Employers and multi-employer plans are required to timely self-report compliance failures on the recently updated Form 8928. The 4980D deadline for employers is the due date for the employer’s tax return, without regard to extensions. The 4980D deadline for multi-employer plans is the last day of the seventh month after the plan year end. (The “When to File” instructions seem to suggest that multiple employer welfare arrangements and “other persons responsible” might have liability and filing responsibility, as is the case for 4980B, but this seems inconsistent with the provisions of Section 4980D.)

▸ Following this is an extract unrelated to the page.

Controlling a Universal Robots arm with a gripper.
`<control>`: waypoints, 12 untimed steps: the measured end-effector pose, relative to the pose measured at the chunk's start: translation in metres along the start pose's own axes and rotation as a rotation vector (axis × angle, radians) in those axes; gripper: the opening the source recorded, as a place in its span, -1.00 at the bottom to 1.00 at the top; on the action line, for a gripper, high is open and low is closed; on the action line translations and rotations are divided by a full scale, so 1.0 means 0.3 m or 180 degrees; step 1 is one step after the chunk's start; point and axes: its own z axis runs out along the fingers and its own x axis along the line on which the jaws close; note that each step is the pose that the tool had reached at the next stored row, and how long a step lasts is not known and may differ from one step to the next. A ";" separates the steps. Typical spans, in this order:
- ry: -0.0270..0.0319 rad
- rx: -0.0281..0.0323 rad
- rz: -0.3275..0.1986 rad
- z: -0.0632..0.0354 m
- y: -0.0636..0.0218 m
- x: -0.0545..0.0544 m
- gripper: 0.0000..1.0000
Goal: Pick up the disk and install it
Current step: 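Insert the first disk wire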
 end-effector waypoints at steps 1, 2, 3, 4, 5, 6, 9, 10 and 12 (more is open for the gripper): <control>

The number of health care plan excise tax triggers continues to grow. For example, the preventive care guidelines are continuously being updated, and enforcement of nondiscrimination provisions will begin after guidance is issued. As plans lose their grandfathered status (accidentally or deliberately), they become subject to more requirements. While we would like to be able to assume that insurers and service providers are properly addressing all of these health care compliance requirements, we encourage employers to conduct their own due diligence.